British TV sitcom (1990–1992)

No Job for a Lady is a British sitcom that aired on ITV between 7 February 1990 and 10 February 1992. Starring Penelope Keith, it was written by Alex Shearer, and directed and produced by John Howard Davies. It was made by Thames Television for ITV.

==Cast==
- Penelope Keith – Jean Price MP
- Mark Kingston – Geoff Price
- Garfield Morgan – Norman (Whip)
- Paul Young – Ken Miller
- George Baker – Sir Godfrey Eagan MP (series 1 and 2)
- Brogden Miller – Freddy
- Nigel Humphreys – Harry
- Jonathan Dow – Tim (series 1)
- Paul Rattigan – Mark (series 2)
- Michael Cochrane – Richard (series 3)

Note: In the four Series One episodes in which Nigel Humphreys appeared, he was credited as Nigel Humphries.

==Plot==
No Job for a Lady revolves around Jean Price, the newly elected, somewhat rebellious Labour MP for an inner-city constituency, and her life in the House of Commons.

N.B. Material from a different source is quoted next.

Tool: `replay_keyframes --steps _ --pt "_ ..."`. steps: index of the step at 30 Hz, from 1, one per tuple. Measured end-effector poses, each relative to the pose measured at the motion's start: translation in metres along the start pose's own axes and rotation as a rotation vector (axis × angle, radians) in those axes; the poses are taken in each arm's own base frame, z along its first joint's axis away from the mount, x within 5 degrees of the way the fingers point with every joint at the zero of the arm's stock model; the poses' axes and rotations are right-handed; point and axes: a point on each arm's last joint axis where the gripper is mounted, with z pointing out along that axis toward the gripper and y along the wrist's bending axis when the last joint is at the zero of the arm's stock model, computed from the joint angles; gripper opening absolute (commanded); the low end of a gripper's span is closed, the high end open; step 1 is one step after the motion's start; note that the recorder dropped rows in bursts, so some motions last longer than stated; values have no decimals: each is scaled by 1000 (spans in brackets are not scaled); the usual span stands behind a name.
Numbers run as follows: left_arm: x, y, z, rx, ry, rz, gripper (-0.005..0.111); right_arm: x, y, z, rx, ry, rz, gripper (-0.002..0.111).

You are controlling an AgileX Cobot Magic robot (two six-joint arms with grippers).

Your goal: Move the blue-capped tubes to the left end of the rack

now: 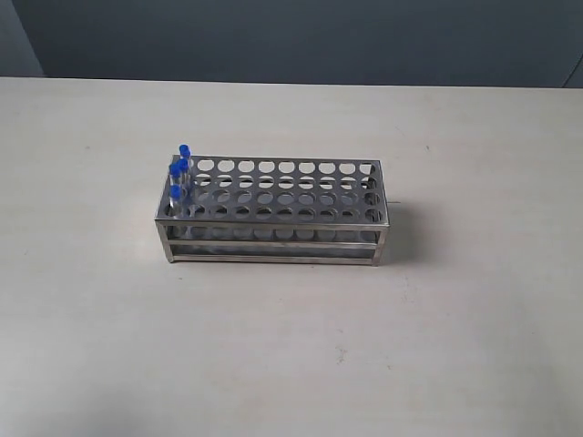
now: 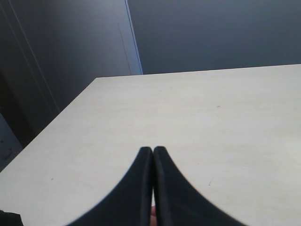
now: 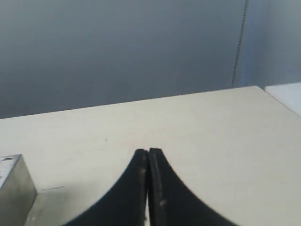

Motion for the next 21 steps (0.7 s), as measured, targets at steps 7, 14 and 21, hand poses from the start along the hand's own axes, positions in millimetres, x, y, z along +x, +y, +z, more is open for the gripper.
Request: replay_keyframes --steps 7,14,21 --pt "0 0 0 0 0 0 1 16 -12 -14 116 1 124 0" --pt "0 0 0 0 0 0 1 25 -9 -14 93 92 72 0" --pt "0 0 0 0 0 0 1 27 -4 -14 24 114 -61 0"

She is married to Geoff Price, who is a public defender and takes care of many of the household chores so that Jean pursue her new career. The show follows Jean while she balances her personal life with parliamentary duties, including "woman's issues," which Jean alternately fights for and is frustrated by, as other MPs think she cares about nothing else because she is a woman. She often is surprised by other MPs' duplicity and hypocrisy, holding them to a higher standard.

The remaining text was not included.